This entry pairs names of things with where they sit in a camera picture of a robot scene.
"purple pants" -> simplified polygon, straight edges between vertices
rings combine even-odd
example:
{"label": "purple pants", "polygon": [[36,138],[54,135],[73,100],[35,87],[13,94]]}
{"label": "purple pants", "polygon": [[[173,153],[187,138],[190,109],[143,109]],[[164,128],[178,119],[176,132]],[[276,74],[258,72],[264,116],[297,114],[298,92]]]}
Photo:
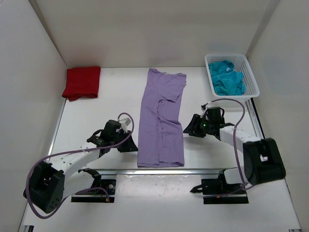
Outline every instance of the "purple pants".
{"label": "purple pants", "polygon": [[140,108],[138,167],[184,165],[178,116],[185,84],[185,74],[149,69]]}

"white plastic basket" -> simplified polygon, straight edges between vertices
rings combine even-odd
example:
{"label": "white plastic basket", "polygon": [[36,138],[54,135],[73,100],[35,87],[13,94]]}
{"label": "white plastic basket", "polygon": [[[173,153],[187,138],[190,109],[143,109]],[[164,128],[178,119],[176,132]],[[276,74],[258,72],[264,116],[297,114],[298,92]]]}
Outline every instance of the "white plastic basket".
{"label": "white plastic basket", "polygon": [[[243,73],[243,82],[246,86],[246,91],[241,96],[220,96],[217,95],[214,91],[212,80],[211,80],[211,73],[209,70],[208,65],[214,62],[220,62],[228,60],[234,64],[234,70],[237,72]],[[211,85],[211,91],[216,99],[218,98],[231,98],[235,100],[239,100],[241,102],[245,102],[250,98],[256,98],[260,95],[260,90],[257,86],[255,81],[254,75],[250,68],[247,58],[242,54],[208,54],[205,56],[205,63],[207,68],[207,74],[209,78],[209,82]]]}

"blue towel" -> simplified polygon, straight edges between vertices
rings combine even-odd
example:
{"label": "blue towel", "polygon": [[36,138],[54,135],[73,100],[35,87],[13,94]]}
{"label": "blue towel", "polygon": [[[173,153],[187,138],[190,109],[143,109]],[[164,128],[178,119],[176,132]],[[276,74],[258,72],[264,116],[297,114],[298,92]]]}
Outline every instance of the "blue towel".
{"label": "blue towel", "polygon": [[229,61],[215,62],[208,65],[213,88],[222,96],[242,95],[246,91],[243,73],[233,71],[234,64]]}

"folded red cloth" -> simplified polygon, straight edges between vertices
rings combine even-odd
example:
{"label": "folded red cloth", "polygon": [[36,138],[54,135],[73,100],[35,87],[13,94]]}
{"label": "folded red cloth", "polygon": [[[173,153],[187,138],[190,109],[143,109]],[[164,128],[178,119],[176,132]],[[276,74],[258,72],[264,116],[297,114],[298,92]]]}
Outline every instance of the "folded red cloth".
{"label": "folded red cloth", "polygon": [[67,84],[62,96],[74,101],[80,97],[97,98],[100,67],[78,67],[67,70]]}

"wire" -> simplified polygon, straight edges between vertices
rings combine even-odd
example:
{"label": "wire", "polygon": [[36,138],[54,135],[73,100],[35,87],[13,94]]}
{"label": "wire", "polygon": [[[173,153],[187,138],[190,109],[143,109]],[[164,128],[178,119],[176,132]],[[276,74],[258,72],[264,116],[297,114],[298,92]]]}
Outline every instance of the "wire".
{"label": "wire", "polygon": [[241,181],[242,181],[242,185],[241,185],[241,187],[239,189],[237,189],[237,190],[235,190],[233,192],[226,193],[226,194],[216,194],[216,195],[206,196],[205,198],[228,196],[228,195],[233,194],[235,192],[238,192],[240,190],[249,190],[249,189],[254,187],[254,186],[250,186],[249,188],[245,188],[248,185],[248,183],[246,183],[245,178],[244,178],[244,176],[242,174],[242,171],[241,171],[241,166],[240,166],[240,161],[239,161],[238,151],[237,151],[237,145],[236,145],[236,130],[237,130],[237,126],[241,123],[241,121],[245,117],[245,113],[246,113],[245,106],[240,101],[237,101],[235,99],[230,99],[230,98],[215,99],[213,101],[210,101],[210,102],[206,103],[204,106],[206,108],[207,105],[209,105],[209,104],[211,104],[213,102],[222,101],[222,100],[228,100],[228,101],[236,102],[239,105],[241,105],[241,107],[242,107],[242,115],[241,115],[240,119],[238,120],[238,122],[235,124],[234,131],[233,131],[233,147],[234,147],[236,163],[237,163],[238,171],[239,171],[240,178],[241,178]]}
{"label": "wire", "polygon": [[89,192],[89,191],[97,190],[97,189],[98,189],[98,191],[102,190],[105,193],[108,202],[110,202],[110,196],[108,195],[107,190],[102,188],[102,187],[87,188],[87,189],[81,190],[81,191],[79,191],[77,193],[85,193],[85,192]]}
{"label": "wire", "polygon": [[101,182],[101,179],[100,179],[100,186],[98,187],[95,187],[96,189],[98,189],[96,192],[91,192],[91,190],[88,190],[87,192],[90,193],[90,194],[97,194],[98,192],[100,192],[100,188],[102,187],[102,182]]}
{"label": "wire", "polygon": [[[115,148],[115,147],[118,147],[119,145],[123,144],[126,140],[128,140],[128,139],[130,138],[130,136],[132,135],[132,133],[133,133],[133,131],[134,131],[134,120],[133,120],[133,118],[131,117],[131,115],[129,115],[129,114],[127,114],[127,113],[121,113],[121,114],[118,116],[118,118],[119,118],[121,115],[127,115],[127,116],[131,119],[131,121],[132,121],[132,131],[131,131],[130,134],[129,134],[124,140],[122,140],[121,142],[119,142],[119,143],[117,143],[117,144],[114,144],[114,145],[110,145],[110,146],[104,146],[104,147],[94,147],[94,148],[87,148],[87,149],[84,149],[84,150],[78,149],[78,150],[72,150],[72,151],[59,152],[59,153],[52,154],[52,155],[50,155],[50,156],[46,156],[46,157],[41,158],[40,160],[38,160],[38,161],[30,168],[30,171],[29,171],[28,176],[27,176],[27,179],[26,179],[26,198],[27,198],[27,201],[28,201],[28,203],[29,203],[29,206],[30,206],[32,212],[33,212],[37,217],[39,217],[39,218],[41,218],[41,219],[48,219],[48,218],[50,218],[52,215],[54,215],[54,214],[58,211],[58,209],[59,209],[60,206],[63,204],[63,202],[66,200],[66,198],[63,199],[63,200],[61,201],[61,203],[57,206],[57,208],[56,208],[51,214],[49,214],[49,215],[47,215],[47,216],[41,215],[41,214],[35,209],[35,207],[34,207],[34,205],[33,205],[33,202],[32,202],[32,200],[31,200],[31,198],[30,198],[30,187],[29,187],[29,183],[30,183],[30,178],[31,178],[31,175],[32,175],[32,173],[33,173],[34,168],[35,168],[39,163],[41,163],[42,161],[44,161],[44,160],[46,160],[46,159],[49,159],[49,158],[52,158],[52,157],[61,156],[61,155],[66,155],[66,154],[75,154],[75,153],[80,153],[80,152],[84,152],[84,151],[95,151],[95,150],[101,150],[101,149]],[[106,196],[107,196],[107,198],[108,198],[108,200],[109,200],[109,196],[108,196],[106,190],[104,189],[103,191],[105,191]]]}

============================================================

#### [Your task]
Reproduce each line from the data that has "vertices" in it.

#### [Result for this task]
"purple pants" -> simplified polygon, straight edges between vertices
"white plastic basket" -> simplified polygon, straight edges between vertices
"blue towel" -> simplified polygon, straight edges between vertices
"folded red cloth" -> simplified polygon, straight edges between vertices
"wire" -> simplified polygon, straight edges between vertices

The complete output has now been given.